Exercise aim: Because the entries hold pictures, reproduce only their words, exactly as written.

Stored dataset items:
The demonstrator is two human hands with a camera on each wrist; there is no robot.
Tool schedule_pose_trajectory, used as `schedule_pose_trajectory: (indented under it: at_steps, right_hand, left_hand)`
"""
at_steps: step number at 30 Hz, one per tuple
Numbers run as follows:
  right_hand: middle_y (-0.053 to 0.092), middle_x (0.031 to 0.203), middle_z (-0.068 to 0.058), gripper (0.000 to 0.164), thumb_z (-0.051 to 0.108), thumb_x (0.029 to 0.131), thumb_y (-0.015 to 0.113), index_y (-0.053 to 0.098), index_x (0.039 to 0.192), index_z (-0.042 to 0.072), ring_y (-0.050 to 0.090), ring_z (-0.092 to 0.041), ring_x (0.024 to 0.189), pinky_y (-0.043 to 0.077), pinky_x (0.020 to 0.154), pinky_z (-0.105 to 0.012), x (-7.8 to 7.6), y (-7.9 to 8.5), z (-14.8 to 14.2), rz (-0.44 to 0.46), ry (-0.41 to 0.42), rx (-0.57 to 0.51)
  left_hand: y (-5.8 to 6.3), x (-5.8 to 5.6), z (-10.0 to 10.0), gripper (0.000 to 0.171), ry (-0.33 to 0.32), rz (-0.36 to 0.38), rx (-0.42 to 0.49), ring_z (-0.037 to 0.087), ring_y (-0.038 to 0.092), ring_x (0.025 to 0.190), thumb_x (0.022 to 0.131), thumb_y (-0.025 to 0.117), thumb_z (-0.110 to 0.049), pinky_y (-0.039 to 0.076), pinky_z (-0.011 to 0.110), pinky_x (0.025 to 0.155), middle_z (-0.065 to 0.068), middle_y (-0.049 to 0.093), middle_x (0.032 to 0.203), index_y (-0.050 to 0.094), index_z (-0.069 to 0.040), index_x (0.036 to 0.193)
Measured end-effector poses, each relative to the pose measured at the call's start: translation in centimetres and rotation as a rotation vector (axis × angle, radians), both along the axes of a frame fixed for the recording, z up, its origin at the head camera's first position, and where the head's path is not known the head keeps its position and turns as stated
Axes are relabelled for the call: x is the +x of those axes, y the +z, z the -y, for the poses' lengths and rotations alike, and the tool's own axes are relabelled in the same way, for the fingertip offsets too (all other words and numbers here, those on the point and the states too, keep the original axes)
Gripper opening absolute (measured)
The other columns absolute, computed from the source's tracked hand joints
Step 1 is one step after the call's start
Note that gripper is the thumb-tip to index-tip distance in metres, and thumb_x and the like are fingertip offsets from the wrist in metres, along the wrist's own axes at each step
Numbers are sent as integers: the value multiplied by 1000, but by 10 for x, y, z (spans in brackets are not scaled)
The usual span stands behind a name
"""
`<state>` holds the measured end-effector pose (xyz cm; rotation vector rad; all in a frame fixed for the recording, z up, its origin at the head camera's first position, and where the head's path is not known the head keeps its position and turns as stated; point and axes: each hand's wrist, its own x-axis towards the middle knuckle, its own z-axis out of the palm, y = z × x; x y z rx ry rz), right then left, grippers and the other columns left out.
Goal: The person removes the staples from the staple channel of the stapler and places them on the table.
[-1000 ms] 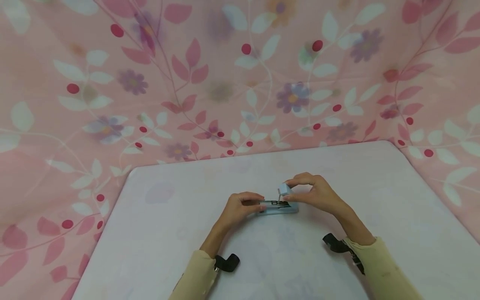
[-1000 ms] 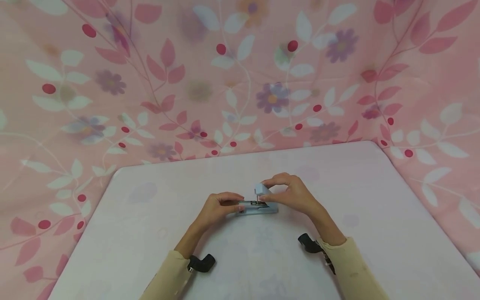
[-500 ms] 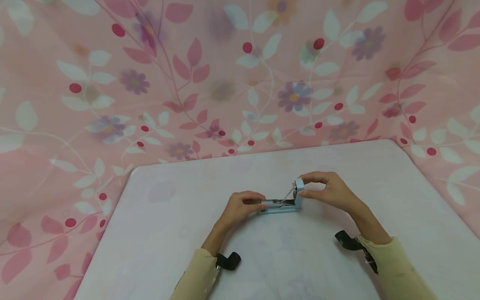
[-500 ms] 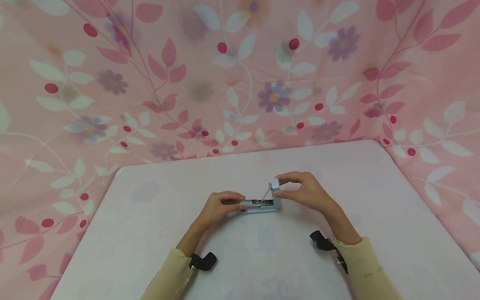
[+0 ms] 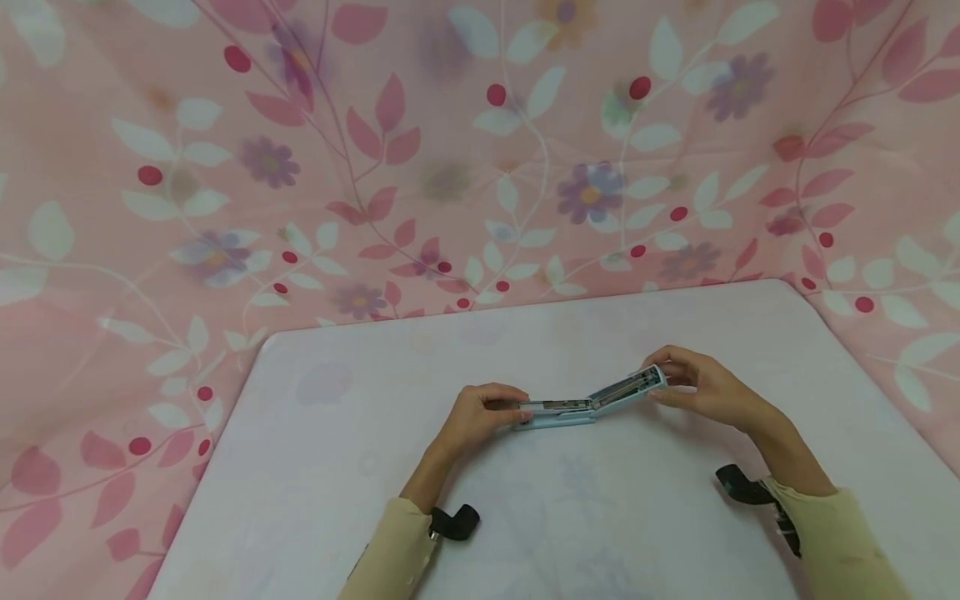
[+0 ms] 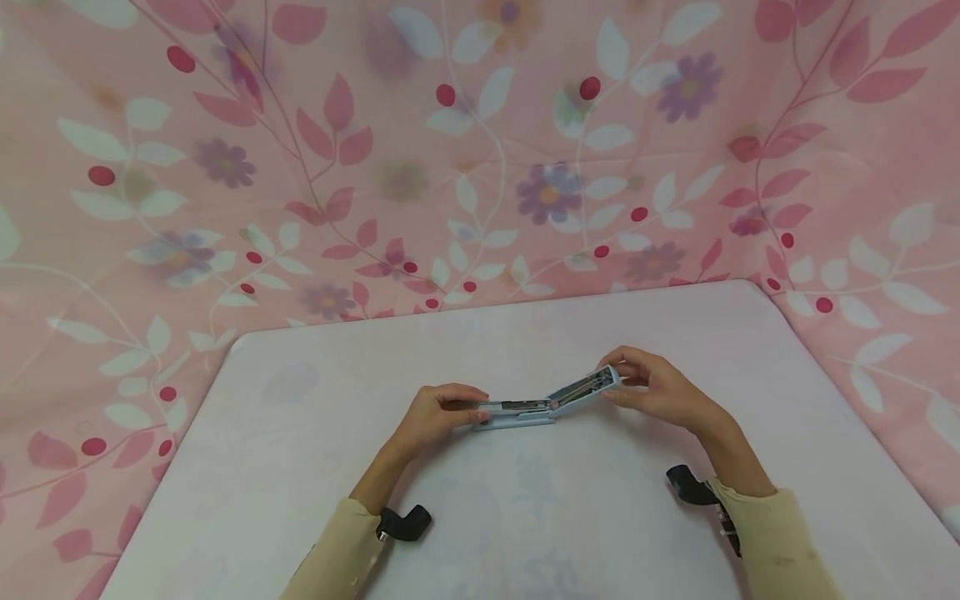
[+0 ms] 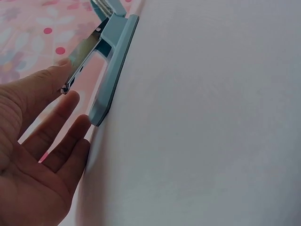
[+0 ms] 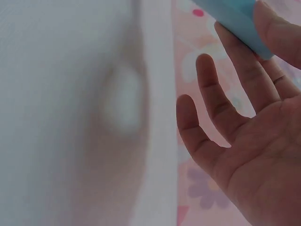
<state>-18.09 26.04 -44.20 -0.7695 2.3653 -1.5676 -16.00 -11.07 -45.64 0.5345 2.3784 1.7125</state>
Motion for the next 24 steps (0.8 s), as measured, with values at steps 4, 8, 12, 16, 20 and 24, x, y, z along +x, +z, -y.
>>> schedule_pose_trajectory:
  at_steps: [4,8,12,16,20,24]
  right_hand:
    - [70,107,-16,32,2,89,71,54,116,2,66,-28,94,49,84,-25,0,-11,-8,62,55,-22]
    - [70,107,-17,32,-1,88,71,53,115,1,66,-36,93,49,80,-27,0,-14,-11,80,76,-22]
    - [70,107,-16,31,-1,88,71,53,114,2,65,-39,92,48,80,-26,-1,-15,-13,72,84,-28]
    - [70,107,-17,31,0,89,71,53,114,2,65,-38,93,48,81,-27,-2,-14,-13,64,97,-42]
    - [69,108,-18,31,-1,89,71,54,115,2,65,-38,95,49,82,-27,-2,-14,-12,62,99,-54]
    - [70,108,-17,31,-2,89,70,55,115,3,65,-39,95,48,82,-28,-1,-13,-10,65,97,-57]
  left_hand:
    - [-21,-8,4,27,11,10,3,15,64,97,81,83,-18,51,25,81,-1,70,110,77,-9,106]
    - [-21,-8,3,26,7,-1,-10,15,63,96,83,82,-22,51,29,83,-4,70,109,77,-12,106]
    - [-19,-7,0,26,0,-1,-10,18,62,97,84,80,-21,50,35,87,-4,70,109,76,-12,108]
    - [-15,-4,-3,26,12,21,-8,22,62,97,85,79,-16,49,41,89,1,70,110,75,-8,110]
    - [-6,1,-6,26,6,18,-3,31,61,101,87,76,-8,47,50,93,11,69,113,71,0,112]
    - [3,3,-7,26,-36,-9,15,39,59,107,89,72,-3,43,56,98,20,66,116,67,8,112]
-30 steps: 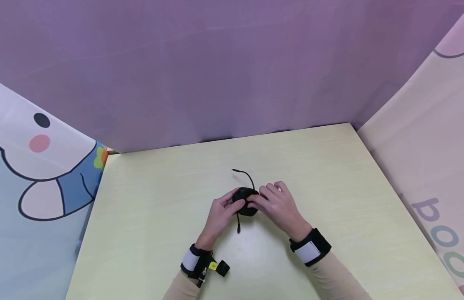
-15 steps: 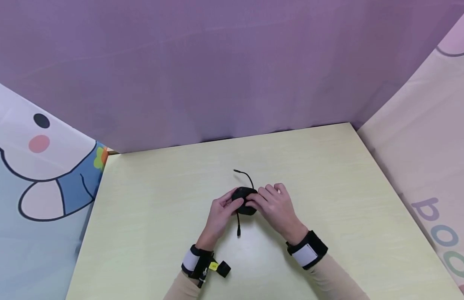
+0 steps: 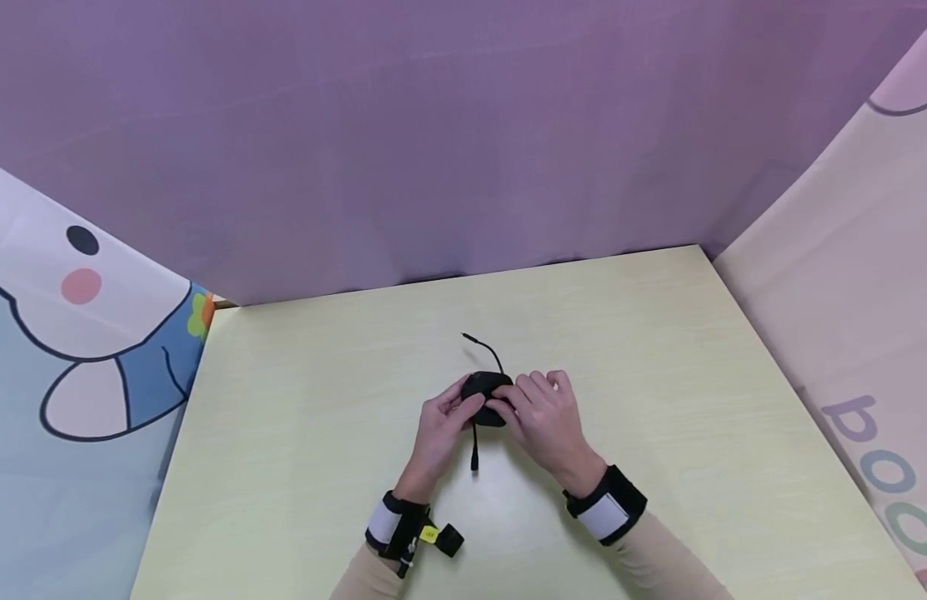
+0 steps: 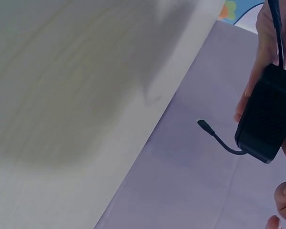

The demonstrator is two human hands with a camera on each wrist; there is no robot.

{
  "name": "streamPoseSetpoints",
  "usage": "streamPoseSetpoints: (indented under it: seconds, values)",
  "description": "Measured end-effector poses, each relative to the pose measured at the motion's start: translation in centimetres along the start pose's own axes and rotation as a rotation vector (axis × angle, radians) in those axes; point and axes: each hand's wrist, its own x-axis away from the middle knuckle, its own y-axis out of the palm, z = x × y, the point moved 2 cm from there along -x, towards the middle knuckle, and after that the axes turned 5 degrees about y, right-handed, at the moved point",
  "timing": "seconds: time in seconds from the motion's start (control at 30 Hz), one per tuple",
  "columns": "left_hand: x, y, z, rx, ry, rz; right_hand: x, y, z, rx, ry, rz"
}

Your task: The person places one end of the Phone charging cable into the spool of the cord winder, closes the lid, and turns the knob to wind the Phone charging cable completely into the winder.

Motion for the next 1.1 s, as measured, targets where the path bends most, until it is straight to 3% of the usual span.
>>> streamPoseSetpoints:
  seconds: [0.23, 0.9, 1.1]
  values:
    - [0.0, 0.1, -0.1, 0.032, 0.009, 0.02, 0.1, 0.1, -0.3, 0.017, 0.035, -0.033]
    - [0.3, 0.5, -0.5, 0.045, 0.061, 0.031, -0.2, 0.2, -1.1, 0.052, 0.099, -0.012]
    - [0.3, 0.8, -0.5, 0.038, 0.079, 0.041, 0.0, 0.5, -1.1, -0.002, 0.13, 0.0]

Task response:
The demonstrator is two human hands with a camera on each wrist; there is no robot.
Tool schedule_pose_trajectory, used as `schedule_pose_trajectory: (indented under it: at_steps, right_hand, left_hand)`
"""
at_steps: step number at 30 Hz, one per tuple
Numbers run as follows:
  right_hand: middle_y (-0.053 to 0.092), middle_x (0.031 to 0.203), middle_z (-0.068 to 0.058), gripper (0.000 to 0.164), thumb_z (-0.051 to 0.108), thumb_x (0.029 to 0.131), thumb_y (-0.015 to 0.113), index_y (-0.053 to 0.098), index_x (0.039 to 0.192), index_z (-0.042 to 0.072), ring_y (-0.050 to 0.090), ring_z (-0.092 to 0.041), ring_x (0.024 to 0.189), pinky_y (-0.043 to 0.077), pinky_x (0.020 to 0.154), pinky_z (-0.105 to 0.012), x (-7.8 to 7.6), y (-7.9 to 8.5), z (-14.8 to 14.2), rz (-0.44 to 0.46), ry (-0.41 to 0.42), rx (-0.57 to 0.51)
  left_hand: y (-5.8 to 6.3), x (-5.8 to 5.6), z (-10.0 to 10.0), gripper (0.000 to 0.171), ry (-0.33 to 0.32), rz (-0.36 to 0.38), rx (-0.42 to 0.49), ring_z (-0.037 to 0.087), ring_y (-0.038 to 0.092), ring_x (0.025 to 0.190), thumb_x (0.022 to 0.131), thumb_y (-0.025 to 0.117), thumb_z (-0.110 to 0.049), pinky_y (-0.039 to 0.076), pinky_z (-0.011 to 0.110), pinky_x (0.025 to 0.155), middle_z (-0.065 to 0.068), middle_y (-0.049 to 0.093), middle_x (0.032 to 0.203), index_y (-0.050 to 0.094), index_z (-0.069 to 0.040), index_x (0.036 to 0.193)
Measured end-effector poses, each relative to the pose measured at the call's start: translation in centimetres and rotation as a rotation vector (axis × angle, radians), both along the axes of a frame fixed for the recording, z up, its origin at the head camera's first position, and where the head's path is not known the head keeps its position and turns as stated
Axes are relabelled for the call: x is the +x of those axes, y the +z, z the -y, for the poses' lengths and rotations alike, and the tool's own axes are relabelled in the same way, for the fingertip offsets too (all other words and numbers here, those on the point and the states too, keep the original axes)
Gripper opening absolute (measured)
The other columns absolute, computed from the source's tracked hand joints
Step 1 is one step after the call's start
Note that gripper is the thumb-tip to index-tip distance in metres, and thumb_x and the like are fingertip offsets from the wrist in metres, along the wrist's own axes at each step
Numbers are sent as integers: the value multiplied by 1000, but by 10 for x, y, z (spans in brackets are not scaled)
The usual span stands behind a name
"""
`<state>` holds the measured end-effector pose (xyz cm; rotation vector rad; all in a frame fixed for the recording, z up, its origin at the head camera's first position, and where the head's path is not known the head keeps its position and turns as stated; point and axes: each hand's wrist, its own x-axis towards the middle knuckle, its own z-axis out of the palm, y = z × x; x y z rx ry rz), right then left, grippers and the other columns left out.
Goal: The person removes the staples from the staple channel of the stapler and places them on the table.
[-1000 ms] 
[-1000 ms] 
[-500 ms] 
[-500 ms] 
[+0 ms] 
[+0 ms] 
[+0 ms] 
[+0 ms] 
<state>-18.09 26.04 -44.20 -0.7695 2.3653 -1.5676 -16.00 -11.07 -45.64 0.5345 2.3784 1.7125</state>
Motion for the next 24 steps (0.8 s), as measured, with values at steps 4, 8, 12, 16, 20 and 24, x, y, z along +x, +z, -y.
>>> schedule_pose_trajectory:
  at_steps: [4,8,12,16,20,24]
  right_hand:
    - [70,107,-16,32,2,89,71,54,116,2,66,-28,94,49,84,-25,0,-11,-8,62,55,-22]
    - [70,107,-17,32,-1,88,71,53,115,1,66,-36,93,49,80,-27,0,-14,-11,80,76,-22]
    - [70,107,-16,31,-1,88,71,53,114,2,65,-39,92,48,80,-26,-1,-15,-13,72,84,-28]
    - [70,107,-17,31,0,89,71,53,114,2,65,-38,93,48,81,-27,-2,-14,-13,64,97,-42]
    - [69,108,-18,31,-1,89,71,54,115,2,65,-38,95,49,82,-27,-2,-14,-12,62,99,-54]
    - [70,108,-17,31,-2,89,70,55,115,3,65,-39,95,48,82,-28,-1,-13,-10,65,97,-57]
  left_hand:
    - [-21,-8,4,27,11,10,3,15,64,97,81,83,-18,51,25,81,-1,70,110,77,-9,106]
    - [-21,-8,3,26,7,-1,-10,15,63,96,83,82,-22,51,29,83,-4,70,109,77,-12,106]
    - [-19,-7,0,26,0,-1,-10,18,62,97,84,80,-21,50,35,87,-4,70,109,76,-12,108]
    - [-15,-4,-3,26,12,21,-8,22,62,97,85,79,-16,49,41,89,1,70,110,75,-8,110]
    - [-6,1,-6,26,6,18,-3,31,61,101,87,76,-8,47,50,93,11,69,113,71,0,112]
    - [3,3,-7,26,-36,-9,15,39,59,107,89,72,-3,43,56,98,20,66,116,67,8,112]
-30 steps: 
-15 steps: 
+0 steps: 
+0 steps: 

The demonstrator is two human hands with a camera on each wrist; there is no robot.

{
  "name": "streamPoseSetpoints",
  "usage": "streamPoseSetpoints: (indented under it: seconds, values)",
  "description": "Measured end-effector poses, each relative to the pose measured at the motion's start: translation in centimetres along the start pose's own axes and rotation as a rotation vector (axis × angle, radians) in those axes; point and axes: each hand's wrist, its own x-axis away from the middle knuckle, its own y-axis out of the palm, z = x × y, the point moved 2 cm from there along -x, towards the middle knuckle, and after that the axes turned 5 degrees about y, right-handed, at the moved point",
  "timing": "seconds: time in seconds from the motion's start (control at 30 Hz), one per tuple",
  "columns": "left_hand: x, y, z, rx, ry, rz; right_hand: x, y, z, rx, ry, rz"
}

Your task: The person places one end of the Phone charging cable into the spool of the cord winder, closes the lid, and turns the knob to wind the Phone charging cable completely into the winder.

Motion for the next 1.1 s, as measured, targets where the path bends most, until it is straight to 3% of the usual span.
>>> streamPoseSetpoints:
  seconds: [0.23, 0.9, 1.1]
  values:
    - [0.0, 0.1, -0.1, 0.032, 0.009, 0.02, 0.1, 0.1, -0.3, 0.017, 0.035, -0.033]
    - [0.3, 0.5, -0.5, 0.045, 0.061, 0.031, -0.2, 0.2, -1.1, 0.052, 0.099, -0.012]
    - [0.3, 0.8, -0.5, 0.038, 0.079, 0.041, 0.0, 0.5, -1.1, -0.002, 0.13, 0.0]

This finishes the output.